A method aspect of the invention is illustrated in FIG. 2 and from the start 30 includes evaluating a patient's laryngeal cough reflex function by use of the described apparatus 10. The method comprises first providing 32 a nebulizer containing a cough-inducing substance 22, the nebulizer being associated with a switch 14 responsive to actuation of the nebulizer. The method continues by operatively connecting 34 the nebulizer associated switch 14 with an EMG machine 20 so as to activate the EMG machine responsive to the nebulizer switch. The method also calls for connecting 36 one or more sensing electrodes E from EMG machine 20 to the patient at a position sufficiently close to at least one muscle which contracts when the patient coughs, so as to sense electrical activity in the at least one muscle. Typically electrodes are adhered to the patient's skin in an area overlying the muscle of interest. A cough is then induced 38 in the patient by actuating the nebulizer 12 so as to direct atomized cough-inducing substance 22 into the patient's throat. Electrical activity generated in the at least one muscle responsive to the induced cough is then sensed 40 through the one or more electrodes connected from the patient to EMG machine 20. Finally, the method includes determining elapsed time 42 between response of the nebulizer switch 14 and the electrical activity sensed in the at least one muscle. Thereafter the method stops at 44.

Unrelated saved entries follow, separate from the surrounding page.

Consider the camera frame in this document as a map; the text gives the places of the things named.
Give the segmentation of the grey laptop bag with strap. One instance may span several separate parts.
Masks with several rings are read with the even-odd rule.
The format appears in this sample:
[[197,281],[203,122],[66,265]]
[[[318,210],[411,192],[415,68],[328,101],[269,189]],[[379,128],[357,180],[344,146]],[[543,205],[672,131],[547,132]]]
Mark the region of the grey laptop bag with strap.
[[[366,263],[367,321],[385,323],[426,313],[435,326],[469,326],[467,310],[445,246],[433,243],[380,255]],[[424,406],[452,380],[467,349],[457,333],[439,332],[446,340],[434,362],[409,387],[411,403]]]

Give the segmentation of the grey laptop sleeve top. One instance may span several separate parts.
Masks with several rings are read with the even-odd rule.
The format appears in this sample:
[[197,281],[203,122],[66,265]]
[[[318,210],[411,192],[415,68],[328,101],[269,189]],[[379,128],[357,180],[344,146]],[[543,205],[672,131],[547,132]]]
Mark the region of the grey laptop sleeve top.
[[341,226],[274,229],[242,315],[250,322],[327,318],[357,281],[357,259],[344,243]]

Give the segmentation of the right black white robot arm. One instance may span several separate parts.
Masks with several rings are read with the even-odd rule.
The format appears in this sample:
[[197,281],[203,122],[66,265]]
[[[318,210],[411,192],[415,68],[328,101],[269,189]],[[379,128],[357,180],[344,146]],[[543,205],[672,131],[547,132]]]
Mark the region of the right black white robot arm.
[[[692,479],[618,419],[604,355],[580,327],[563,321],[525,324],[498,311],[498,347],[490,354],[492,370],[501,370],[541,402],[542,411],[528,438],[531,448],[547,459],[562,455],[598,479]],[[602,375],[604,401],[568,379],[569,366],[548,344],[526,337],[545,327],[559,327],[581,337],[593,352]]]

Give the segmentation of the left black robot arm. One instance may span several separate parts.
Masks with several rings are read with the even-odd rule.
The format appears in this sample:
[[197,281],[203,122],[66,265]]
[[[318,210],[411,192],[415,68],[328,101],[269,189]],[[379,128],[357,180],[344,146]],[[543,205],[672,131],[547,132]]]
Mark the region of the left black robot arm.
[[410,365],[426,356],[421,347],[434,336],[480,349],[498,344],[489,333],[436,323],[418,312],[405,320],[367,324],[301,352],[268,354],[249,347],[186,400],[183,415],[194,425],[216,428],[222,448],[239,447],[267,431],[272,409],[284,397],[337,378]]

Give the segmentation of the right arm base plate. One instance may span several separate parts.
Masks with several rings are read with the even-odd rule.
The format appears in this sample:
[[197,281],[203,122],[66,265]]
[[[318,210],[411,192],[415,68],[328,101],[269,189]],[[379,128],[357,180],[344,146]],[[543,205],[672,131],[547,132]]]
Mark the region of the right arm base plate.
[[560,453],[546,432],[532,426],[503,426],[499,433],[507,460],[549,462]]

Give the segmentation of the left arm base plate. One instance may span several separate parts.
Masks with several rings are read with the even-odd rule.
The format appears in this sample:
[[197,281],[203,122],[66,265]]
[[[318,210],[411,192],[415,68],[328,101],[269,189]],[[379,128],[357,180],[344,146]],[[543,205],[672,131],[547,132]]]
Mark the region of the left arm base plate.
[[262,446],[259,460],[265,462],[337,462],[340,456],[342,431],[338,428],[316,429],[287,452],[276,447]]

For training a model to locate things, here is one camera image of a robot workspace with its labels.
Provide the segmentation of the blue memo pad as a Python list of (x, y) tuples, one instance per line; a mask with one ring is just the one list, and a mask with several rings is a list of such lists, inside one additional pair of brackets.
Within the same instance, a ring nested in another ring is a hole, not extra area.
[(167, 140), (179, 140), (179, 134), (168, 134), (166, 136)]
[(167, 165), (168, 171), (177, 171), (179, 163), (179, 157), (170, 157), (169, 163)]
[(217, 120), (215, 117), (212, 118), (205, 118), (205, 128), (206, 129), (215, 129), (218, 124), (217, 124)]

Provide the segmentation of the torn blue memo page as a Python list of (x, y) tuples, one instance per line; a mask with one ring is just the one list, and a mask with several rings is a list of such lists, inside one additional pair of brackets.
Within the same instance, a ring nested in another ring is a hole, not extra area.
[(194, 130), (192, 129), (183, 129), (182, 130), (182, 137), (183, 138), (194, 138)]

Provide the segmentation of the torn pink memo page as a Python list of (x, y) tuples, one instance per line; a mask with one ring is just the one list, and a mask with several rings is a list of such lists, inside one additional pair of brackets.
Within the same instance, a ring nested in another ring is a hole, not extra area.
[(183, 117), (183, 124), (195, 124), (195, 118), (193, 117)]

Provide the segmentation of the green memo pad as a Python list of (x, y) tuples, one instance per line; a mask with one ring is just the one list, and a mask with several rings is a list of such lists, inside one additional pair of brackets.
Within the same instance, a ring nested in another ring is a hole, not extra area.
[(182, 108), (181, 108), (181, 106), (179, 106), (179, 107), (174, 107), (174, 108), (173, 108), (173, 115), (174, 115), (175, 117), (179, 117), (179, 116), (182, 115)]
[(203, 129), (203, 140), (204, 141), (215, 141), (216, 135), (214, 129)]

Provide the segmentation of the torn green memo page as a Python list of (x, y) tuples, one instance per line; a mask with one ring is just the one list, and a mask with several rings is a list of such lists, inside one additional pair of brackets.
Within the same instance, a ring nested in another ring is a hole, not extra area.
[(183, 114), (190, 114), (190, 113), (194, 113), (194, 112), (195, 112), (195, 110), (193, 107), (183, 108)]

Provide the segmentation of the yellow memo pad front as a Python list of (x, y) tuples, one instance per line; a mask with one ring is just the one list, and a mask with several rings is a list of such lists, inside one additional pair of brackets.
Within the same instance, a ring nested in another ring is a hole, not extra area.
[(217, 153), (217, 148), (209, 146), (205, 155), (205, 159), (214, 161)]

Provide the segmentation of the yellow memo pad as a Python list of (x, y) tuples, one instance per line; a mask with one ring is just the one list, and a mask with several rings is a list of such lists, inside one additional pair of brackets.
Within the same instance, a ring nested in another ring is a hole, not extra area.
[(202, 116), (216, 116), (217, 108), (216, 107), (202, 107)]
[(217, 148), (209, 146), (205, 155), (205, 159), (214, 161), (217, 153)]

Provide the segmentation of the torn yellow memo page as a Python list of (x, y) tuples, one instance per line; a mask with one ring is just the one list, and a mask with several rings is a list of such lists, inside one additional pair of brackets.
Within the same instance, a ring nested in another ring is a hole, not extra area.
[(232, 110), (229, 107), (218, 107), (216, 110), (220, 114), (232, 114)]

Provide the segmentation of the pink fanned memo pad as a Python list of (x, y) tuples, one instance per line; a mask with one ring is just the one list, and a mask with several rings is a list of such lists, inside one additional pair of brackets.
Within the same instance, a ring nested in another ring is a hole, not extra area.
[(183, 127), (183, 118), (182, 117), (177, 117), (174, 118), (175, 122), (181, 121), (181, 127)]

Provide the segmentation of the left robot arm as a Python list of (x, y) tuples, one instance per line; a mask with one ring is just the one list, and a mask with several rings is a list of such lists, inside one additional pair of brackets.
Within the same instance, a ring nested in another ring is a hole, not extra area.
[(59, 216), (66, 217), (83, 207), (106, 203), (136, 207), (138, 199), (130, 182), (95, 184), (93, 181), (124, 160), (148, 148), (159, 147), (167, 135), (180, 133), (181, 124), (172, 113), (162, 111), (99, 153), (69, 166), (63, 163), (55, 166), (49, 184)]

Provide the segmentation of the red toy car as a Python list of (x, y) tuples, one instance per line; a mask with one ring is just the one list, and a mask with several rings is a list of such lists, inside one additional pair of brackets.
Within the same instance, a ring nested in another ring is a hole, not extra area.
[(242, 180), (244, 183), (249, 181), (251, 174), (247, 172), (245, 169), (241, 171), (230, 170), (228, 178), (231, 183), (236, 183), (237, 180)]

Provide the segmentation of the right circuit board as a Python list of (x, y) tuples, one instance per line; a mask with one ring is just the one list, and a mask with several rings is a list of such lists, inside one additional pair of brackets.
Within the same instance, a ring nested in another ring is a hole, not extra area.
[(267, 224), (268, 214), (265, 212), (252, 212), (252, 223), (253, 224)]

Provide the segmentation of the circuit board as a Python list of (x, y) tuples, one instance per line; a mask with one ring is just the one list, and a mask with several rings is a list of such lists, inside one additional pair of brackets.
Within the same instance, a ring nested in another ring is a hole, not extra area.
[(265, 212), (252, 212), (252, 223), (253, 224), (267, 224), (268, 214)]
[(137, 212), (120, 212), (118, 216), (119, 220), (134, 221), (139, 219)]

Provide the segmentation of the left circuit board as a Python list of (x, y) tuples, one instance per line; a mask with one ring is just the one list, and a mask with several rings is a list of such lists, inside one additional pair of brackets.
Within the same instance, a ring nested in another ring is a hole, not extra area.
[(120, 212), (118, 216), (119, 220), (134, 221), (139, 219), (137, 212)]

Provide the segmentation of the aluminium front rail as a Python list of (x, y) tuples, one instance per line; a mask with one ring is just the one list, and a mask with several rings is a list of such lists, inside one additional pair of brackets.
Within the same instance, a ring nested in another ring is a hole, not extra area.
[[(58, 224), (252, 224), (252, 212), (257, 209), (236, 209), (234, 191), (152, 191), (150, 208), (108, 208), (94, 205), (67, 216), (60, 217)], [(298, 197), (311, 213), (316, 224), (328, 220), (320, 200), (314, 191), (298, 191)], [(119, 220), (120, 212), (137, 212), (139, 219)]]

Other aspects of the method include wherein the cough-inducing substance 22 preferably contains one or more salts of tartaric acid and wherein the substance is best made with up to approximately 20% tartaric acid. Additionally, in the method the at least one muscle of the patient preferably consists of an external abdominal oblique muscle. Also, in the method inducing a cough most preferably comprises contacting the patient's larynx with the atomized cough-inducing substance 22.
Quantitative aspects of the method include an elapsed time measured from actuation of the switch 14 to initiation of muscle electrical activity of approximately from 15 to 21 milliseconds, which indicates a normal laryngeal cough reflex. In the method, an elapsed time of greater than approximately 21 milliseconds from actuation of the switch 14 to sensing electrical activity in the at least one muscle indicates an impaired laryngeal cough reflex. Those skilled in the art will readily understand that the degree of impairment of the patient's laryngeal cough reflex is relatively proportional to the elapsed time between switch 14 actuation and initiation of muscle electrical activity. Beyond the normal range, the longer the elapsed time, the more severe the impairment of the laryngeal cough reflex. Of course, complete impairment of the reflex will result in no cough production at all, so that elapsed time approaches infinity.
In the drawings and specification, there have been disclosed a typical preferred embodiment of the invention, and although specific terms are employed, the terms are used in a descriptive sense only and not for purposes of limitation. The invention has been described in considerable detail with specific reference to these illustrated embodiments. It will be apparent, however, that various modifications and changes can be made within the spirit and scope of the invention as described in the foregoing specification and as defined in the appended claims.